> [What to work on]: Copy each line of the entries that contains the word "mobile".
Listed records START
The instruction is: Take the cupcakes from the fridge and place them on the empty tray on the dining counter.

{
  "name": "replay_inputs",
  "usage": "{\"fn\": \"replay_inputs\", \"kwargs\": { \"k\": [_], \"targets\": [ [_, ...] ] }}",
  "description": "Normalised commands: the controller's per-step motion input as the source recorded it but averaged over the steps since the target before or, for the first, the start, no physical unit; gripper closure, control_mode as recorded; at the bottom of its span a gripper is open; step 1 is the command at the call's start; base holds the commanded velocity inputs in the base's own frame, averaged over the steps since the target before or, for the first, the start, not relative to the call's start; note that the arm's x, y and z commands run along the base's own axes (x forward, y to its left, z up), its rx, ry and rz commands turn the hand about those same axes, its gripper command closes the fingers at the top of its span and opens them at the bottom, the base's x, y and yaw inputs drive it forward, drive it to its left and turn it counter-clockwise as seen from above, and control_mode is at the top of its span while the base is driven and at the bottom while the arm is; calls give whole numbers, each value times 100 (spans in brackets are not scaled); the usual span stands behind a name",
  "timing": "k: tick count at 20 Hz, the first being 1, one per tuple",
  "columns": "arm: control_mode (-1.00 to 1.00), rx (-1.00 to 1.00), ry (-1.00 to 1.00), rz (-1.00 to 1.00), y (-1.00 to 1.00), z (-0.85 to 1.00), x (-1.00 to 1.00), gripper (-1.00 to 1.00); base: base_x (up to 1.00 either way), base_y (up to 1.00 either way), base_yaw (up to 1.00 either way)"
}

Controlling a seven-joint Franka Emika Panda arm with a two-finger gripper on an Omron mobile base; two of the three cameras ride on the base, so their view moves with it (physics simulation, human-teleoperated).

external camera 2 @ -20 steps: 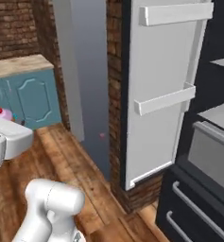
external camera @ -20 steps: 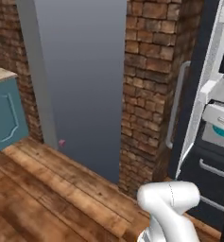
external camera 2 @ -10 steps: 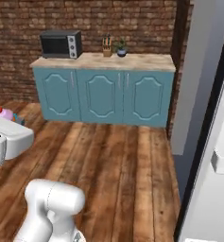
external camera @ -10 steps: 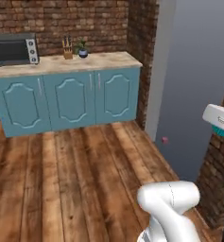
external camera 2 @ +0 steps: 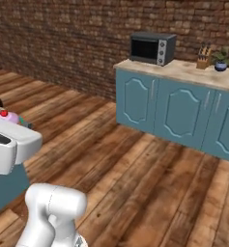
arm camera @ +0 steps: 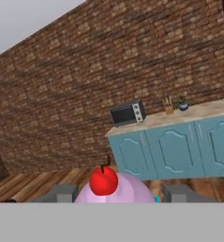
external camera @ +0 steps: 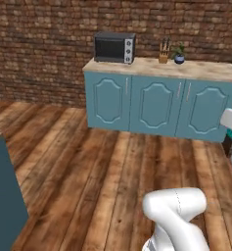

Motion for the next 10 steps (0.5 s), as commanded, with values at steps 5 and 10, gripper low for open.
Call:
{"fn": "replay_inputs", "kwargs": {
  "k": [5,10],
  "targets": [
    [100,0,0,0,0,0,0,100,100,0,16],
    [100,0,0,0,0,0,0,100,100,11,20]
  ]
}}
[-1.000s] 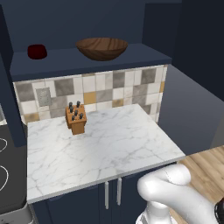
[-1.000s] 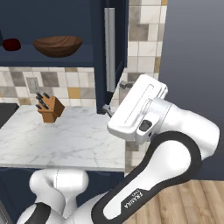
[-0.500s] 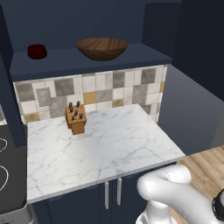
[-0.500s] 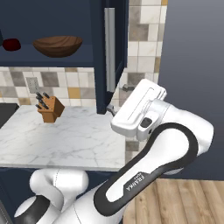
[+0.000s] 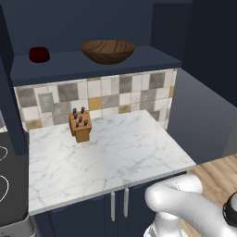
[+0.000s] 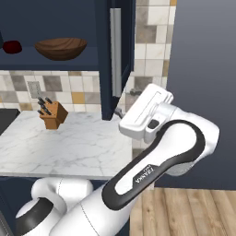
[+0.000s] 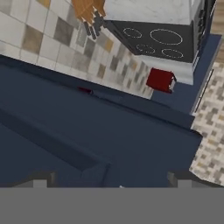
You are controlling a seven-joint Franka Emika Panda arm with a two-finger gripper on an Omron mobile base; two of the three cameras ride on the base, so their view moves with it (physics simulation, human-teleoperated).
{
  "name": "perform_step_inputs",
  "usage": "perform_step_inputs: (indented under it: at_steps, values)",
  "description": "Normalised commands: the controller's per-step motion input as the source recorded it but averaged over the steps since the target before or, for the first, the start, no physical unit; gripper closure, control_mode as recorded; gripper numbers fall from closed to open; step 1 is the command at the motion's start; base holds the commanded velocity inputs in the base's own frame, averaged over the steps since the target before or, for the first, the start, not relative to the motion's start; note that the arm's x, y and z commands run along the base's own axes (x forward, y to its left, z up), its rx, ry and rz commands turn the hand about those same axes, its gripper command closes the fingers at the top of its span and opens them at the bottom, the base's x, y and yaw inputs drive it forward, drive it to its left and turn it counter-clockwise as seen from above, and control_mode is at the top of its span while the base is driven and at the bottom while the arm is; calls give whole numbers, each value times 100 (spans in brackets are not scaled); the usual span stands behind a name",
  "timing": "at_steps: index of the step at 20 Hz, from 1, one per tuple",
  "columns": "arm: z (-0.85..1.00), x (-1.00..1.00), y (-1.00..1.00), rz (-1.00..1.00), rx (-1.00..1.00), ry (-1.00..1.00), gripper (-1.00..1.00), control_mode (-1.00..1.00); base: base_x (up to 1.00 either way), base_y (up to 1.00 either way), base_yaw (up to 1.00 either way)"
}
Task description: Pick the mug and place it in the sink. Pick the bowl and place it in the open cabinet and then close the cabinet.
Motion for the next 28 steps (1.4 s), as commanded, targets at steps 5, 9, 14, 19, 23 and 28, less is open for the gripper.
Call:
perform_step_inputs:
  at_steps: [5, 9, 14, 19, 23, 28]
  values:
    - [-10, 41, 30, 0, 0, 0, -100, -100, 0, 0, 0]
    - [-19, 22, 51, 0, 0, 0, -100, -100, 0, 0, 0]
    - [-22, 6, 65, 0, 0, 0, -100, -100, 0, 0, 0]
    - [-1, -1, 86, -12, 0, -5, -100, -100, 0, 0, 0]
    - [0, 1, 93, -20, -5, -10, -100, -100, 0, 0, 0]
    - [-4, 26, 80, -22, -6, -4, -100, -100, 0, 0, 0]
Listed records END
> [Your response]:
Controlling a seven-joint Franka Emika Panda arm with a two-finger gripper on an Omron mobile base; two of the three cameras ride on the base, so their view moves with it (physics simulation, human-teleoperated).
You are controlling a seven-joint Franka Emika Panda arm with a two-finger gripper on an Omron mobile base; two of the three cameras ride on the base, so their view moves with it (physics simulation, human-teleoperated).

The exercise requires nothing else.